Grindery: dApps Integration on Steroids! 

Grindery Flow empowers users with do-it-yourself (DIY) integrations. It is a  decentralized system that can interact with smart contracts and Web2 APIs. It allows you to define workflows and create a unified, seamless on-, off-, and cross-chain integration. 
In particular, Grindery Flow renders intuitive user interfaces  for end users to create workflows using what we call CDS (connector declaration schema), an enhanced ABI in JSON format. In a nutshell, the CDS file defines how the Grindery workflow engine interacts with external systems. Perhaps, the question in your mind now is; how do you create a CDS file? We will cover that in the rest of this documentation. 

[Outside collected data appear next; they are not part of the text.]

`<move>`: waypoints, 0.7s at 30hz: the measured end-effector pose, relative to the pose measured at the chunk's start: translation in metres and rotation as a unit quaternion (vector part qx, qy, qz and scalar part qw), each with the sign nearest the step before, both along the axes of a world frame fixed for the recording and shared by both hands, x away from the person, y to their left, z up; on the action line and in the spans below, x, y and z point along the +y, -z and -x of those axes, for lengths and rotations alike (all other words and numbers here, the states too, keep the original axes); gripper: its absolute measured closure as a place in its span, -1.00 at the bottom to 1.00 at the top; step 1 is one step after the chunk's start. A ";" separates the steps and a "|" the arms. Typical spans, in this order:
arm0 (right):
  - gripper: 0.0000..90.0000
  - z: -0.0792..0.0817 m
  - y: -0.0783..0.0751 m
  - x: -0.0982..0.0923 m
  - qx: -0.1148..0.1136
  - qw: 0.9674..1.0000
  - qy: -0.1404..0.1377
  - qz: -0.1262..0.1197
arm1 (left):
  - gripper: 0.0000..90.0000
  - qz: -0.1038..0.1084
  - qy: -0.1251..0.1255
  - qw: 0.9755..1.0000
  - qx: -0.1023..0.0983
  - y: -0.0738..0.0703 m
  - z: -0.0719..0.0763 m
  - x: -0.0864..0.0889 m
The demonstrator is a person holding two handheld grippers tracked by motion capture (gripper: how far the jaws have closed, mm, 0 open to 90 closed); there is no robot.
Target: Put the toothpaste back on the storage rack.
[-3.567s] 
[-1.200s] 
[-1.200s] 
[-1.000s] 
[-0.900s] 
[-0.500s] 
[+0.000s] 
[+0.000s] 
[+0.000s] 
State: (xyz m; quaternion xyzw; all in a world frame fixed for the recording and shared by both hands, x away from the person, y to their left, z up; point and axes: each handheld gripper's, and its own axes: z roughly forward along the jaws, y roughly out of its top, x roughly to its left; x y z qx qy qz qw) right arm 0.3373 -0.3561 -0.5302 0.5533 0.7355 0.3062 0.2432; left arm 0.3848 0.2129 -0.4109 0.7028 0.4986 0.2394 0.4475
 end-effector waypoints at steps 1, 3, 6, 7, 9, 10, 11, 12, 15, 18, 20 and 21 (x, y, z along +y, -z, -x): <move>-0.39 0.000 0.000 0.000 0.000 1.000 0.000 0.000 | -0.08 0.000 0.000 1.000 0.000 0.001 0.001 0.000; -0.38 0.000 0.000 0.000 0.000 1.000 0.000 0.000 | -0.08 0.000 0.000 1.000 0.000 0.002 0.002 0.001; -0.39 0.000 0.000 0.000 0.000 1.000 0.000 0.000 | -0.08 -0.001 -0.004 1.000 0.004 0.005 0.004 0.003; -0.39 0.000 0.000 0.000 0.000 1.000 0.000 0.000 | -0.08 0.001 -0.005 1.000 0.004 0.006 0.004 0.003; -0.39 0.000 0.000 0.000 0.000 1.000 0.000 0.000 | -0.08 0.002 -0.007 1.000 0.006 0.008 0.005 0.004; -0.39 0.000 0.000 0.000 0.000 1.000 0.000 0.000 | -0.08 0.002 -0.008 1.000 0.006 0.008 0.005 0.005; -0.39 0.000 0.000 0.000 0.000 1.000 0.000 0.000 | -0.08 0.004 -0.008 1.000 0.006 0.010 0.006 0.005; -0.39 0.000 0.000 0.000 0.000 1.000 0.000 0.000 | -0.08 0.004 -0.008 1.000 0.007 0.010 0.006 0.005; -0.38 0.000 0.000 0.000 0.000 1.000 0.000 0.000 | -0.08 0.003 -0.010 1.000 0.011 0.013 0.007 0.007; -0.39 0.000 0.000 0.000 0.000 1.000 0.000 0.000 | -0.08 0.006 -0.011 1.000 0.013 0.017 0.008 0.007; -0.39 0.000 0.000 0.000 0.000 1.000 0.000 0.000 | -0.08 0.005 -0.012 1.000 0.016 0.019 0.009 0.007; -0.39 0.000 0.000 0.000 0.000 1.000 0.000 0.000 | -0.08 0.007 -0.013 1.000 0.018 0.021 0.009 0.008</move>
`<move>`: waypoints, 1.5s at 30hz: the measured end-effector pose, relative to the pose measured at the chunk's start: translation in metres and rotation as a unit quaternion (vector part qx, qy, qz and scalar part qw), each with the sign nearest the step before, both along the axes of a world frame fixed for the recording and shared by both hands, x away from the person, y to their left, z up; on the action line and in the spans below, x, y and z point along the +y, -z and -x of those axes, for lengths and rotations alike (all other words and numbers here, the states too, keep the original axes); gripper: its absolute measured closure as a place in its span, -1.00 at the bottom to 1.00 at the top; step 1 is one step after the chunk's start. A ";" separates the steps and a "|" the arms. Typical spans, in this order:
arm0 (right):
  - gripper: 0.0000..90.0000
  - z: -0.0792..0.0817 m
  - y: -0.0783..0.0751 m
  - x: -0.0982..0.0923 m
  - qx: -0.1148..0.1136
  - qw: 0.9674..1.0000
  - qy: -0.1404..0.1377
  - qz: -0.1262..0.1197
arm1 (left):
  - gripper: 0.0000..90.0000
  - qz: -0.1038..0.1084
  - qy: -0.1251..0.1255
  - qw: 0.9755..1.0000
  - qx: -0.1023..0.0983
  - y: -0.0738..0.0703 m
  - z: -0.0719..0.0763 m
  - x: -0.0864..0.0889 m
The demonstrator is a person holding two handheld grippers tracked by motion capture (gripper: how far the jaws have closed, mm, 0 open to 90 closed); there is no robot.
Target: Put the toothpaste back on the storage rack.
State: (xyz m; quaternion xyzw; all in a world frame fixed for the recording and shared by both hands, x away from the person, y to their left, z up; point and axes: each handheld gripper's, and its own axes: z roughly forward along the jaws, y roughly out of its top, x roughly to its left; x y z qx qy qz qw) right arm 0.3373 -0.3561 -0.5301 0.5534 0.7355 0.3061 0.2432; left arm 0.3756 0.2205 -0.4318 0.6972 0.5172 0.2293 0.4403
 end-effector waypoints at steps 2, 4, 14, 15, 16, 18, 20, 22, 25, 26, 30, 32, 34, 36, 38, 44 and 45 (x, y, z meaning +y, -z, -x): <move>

Create CDS; connect your dApp to Zapier and all the 5000+ apps it supports 

Obtain contract address 
The first step in creating a CDS is to get the contract address of the decentralized application on a specific chain. Based on the housekeeping requirements listed earlier, it is assumed that you understand how to obtain a contract address. For instance, the address may be for an Ethereum smart contract. 

Generate CDS 

Next, access the CDS editor  and click on  Create Connector . You will see a pop-up, select the appropriate blockchain, add the smart contract address, and click Continue. 
If the editor is able to fetch the ABI of the smart contract automatically, the next page gives you the good news. You can click Continue to move on with the creation of the connector or click “review and edit the ABI”.  
Note: An ABI (Application Binary Interface) provides a contract with the ability to interact with external apps and other smart contracts. In most cases, you don’t need to edit the ABI. 
If the CDS editor is unable to fetch your ABI automatically, you need to go to your blockchain explorer site to obtain the ABI manually. The explorer site to check depends on your contract’s chain. For example, you can get the ABI for an Ethereum smart contract on Ether Scan . 
Once you have your ABI, either automatically generated or manually pasted, click  Continue . 

3. Customize CDS 

A new page appears where you can provide details about your Connector. You are required to add the connector name and upload an icon. You can also provide a short description of the Connector. Afterwards, click Continue. Eureka! You have successfully created your CDS. The CDS will be automatically saved and can now be found in your CDS workspace.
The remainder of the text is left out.